■ YOUR GOAL ■
Read the records below. Copy each line where the string "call" occurs.

■ DATA SHOWN ■
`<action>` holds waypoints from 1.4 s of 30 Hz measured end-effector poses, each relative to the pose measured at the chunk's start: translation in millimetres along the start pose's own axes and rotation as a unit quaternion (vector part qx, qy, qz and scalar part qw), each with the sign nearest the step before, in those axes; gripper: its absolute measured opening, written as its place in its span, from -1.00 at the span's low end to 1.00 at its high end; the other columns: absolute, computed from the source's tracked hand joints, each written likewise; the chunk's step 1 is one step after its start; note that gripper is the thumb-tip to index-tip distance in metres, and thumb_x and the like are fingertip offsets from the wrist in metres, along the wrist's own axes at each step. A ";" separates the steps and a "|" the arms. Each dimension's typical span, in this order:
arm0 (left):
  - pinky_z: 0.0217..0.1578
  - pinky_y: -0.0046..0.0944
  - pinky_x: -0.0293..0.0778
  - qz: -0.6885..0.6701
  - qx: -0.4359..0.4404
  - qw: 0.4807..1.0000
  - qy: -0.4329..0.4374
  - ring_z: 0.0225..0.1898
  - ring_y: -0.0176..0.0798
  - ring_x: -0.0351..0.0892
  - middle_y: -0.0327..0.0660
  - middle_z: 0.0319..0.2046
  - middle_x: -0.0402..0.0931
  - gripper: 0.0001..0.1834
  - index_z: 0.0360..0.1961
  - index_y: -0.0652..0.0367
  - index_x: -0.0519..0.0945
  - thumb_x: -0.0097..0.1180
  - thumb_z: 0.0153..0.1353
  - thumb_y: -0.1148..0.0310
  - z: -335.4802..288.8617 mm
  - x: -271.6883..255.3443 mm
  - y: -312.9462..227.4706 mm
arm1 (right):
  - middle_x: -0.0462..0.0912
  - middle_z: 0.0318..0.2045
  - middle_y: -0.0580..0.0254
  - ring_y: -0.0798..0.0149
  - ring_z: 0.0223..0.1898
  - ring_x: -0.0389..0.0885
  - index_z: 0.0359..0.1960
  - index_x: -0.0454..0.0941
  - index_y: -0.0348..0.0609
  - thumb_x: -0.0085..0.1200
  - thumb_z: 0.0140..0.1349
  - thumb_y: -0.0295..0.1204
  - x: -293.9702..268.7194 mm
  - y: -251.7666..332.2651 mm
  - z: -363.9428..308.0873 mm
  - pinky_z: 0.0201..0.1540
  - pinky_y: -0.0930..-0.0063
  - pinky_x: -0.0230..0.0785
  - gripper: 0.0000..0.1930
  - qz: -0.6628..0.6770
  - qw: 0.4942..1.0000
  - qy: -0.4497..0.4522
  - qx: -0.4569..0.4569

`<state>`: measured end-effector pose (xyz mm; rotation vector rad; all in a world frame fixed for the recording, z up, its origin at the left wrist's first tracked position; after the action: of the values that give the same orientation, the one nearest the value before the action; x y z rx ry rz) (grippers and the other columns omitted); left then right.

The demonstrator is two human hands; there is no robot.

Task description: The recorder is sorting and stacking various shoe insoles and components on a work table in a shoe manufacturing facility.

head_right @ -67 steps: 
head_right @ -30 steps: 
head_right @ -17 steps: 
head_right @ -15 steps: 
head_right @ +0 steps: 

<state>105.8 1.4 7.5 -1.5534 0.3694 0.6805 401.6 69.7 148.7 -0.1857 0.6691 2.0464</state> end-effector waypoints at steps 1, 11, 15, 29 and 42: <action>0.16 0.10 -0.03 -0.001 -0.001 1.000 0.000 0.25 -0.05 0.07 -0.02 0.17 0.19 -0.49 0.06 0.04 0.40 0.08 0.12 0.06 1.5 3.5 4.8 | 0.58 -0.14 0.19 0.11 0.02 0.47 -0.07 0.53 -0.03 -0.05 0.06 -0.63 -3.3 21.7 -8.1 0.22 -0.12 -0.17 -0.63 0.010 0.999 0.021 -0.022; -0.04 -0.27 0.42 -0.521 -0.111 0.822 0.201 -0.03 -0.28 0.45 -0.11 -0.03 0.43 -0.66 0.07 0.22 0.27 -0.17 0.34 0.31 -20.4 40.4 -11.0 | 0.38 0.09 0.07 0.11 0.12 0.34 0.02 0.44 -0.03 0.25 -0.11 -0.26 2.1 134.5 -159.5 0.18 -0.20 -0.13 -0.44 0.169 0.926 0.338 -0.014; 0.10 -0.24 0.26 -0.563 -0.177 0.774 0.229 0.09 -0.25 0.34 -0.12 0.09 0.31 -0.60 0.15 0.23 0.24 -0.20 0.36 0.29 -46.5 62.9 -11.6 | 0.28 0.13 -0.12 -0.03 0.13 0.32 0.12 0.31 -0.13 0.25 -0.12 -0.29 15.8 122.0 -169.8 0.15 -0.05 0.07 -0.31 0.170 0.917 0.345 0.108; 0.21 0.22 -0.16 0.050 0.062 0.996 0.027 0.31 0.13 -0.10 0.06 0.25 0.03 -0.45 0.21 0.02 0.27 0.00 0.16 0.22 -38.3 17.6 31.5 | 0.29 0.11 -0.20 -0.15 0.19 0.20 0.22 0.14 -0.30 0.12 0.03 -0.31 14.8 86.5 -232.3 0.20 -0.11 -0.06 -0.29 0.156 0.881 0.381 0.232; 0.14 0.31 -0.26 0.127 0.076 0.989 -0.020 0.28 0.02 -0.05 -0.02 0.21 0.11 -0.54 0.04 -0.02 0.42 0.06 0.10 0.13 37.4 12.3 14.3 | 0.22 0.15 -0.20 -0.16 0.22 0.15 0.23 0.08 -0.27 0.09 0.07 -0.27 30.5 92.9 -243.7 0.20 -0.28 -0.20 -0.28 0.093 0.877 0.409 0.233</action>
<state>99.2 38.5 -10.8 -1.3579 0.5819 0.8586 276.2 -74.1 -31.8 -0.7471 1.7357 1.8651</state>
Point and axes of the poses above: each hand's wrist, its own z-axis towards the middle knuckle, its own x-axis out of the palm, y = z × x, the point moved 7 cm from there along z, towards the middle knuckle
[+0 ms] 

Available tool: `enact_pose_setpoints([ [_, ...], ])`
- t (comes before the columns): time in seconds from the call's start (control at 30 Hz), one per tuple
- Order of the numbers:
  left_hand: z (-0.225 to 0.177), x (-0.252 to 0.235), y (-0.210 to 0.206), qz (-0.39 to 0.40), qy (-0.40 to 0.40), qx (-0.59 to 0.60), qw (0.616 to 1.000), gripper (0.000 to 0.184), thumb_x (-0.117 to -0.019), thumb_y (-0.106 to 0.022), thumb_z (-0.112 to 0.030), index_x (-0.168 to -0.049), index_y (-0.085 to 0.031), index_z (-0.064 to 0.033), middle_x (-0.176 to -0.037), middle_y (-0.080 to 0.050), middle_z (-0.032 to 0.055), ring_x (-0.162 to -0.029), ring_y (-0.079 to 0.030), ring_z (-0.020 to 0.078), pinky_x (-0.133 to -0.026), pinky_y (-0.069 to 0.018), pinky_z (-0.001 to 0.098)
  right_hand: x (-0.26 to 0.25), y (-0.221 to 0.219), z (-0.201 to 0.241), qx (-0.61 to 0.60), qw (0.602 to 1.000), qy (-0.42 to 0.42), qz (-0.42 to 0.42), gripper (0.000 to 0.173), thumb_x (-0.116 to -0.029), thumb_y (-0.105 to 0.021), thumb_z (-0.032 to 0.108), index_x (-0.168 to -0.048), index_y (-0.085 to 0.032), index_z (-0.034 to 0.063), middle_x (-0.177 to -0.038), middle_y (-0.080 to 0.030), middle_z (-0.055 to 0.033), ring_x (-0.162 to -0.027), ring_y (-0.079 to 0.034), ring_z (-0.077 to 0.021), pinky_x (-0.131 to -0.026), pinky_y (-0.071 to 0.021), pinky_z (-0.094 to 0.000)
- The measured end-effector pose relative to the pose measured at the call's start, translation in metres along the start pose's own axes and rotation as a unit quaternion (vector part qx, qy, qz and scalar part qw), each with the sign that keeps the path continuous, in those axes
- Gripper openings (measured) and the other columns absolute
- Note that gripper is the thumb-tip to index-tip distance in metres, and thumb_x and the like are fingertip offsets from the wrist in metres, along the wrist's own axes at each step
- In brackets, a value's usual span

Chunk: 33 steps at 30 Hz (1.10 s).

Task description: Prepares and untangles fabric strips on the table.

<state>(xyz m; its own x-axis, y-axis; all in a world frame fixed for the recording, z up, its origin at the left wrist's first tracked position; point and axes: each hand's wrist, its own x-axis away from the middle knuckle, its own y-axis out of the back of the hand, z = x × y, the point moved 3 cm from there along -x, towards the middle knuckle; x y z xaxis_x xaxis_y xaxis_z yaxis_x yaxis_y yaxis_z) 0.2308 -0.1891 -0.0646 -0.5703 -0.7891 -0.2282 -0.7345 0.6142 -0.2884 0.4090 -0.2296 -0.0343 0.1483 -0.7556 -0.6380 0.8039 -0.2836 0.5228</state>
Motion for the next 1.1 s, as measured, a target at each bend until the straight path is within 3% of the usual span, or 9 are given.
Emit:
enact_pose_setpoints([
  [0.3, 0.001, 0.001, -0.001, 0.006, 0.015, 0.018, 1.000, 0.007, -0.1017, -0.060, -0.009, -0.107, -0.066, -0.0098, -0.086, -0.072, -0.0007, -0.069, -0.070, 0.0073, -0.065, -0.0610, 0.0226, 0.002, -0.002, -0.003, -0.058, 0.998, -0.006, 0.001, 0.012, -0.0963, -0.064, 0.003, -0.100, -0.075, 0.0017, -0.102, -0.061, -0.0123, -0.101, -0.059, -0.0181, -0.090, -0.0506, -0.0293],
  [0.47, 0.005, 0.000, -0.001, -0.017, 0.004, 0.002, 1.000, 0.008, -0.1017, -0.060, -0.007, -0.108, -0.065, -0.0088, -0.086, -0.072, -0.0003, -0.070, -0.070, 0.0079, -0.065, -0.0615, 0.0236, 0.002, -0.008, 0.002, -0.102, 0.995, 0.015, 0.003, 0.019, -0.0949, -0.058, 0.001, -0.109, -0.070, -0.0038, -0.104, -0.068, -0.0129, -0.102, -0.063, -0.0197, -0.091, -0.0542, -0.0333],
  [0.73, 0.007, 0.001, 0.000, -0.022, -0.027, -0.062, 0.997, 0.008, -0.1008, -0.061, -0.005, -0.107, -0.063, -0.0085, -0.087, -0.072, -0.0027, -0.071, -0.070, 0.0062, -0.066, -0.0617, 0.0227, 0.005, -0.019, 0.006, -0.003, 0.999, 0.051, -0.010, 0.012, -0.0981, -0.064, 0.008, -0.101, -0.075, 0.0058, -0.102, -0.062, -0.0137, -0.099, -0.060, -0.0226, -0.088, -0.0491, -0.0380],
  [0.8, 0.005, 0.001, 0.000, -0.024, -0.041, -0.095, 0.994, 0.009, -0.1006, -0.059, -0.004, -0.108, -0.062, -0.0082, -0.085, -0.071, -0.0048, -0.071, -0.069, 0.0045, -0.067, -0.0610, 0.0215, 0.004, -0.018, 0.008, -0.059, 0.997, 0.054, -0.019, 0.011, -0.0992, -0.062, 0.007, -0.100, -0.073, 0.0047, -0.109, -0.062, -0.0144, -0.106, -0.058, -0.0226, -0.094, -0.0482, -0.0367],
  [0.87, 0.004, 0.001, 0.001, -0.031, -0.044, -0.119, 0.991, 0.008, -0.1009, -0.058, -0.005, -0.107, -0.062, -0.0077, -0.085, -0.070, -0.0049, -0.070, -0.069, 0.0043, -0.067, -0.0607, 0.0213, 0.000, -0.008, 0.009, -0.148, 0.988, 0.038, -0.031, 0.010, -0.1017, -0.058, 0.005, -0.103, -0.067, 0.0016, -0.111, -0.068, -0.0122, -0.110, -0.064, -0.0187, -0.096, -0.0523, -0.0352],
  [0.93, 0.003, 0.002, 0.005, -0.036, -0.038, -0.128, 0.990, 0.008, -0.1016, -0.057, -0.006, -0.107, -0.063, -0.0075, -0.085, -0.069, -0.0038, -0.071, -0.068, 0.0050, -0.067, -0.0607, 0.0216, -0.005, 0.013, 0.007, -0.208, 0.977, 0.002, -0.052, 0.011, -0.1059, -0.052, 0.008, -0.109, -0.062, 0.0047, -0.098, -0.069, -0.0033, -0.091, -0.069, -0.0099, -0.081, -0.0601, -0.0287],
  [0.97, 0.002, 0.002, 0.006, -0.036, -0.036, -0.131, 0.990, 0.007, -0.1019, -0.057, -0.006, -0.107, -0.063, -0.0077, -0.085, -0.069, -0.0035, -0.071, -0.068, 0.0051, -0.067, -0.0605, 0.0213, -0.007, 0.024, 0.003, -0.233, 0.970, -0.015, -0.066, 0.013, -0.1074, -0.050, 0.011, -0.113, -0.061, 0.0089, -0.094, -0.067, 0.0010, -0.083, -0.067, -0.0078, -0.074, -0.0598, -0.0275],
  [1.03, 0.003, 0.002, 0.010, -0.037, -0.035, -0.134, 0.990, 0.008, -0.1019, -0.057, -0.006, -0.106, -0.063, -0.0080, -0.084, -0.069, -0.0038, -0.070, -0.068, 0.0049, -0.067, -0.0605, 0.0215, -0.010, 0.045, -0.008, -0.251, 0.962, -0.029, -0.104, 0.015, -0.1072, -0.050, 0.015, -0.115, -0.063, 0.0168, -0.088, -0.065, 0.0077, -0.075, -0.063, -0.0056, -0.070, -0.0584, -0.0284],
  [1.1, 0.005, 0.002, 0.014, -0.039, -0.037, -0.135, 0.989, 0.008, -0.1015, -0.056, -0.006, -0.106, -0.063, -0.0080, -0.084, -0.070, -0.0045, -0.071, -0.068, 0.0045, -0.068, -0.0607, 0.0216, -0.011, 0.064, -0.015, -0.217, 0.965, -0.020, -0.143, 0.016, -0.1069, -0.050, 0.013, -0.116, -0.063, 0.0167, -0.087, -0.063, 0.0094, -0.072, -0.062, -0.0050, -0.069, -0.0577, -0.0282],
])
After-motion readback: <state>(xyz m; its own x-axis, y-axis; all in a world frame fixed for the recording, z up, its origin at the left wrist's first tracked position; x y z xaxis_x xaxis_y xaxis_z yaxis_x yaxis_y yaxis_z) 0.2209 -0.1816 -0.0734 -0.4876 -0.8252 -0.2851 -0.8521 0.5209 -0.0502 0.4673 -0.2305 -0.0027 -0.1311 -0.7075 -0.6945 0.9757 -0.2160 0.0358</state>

■ REPLY ■
- t (comes before the columns): time in seconds from the call's start (control at 30 Hz), one per tuple
- The measured end-effector pose relative to the pose measured at the call's start, translation in metres along the start pose's own axes and rotation as a unit quaternion (vector part qx, qy, qz and scalar part qw), each with the sign that keeps the path continuous, in those axes

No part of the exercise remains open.